White space is not just for minimalists or art projects

The space between each element or section on your website gives your visual design enough room to breathe. It separates ideas and helps draw attention to the most important elements. If things are squished together or there’s too much stuff on a page, it’s hard to differentiate each individual element and equally tough for visitors to choose what they should actually do. There’s elegance in simplicity, but more importantly, there are sound business reasons to focus on less. Too many options lead people to simply pick none of them (and probably to navigate away from your website in search of something clearer). Minimalism can be bright, bold and colourful. It doesn’t have to be stark white with muted, subtle tones. An effective minimal website could have a bright pink background (one colour, not 10) with white text in just two sizes (one for headings, one for paragraphs) that draw visitors to either read a blog entry or buy a product. This website would be very noticeable, but still have the minimal focus that encourages people to do just one or two things. So before you ask your web designer to tighten up spacing or add more fonts, colours, patterns, anything—think about your audience. Will they be more likely to take action because you’ve used lots of fonts, or because your site is clear and focused?

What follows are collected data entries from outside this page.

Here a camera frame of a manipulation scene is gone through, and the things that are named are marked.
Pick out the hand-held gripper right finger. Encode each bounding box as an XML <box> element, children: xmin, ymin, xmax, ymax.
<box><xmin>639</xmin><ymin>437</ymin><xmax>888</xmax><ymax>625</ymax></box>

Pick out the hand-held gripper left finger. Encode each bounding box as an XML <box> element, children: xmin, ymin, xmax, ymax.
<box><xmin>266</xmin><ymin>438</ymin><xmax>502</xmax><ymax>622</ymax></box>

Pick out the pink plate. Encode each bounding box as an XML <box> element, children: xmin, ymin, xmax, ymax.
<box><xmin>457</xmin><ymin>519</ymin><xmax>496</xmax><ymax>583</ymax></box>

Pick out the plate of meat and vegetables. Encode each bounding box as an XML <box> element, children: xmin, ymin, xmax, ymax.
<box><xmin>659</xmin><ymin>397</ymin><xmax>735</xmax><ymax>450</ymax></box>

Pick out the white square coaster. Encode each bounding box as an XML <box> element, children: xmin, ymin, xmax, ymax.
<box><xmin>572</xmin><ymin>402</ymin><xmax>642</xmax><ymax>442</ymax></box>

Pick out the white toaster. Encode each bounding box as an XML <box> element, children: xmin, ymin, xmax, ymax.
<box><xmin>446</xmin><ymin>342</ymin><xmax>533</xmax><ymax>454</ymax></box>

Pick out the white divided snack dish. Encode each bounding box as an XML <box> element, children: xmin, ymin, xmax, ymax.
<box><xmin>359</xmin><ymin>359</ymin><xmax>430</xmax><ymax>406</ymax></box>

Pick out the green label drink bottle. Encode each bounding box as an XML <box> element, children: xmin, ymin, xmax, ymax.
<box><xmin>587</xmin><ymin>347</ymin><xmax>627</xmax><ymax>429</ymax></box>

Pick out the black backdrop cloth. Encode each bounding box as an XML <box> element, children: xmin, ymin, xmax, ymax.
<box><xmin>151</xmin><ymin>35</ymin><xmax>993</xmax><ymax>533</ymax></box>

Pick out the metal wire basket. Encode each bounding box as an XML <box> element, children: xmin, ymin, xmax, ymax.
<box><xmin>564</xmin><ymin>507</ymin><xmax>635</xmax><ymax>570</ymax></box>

People scroll… seriously, they scroll

Scientifically proven by Internet scientists (if they existed). Every usability study (these actually exist) has shown that people know what a scroll bar is and will in fact use it (even on mobile devices). The caveat is that they need a reason to scroll. ‘The fold’ is a mythical Internet ideal that was wrongly ported over from the print world (where things like newspapers actually ‘fold’). The fold area (i.e. the amount of a website shown without scrolling) is different on every screen, browser and operating system. It’s also very different on a mobile device or a tablet than on a huge desktop monitor. Obviously, place important information higher up in the design. But focus more on making your content and design scroll-worthy. You have my promise (as a fake Internet scientist) that if you do, people will scroll to keep reading.

Standards exist for a reason

Your visitors shouldn’t have to learn your website before they can use it. They won’t, and instead, they’ll just leave. While your style, brand and voice need to be creative, don’t ever sacrifice understanding. Use clear language and visuals so they make sense to everyone. Keep items that appear on every page (like the logo and navigation) in the same place on each page so they’re easier to find. Label pages and sections with words that make sense. It’s more important that visitors know how to do something than be wowed with your creative naming.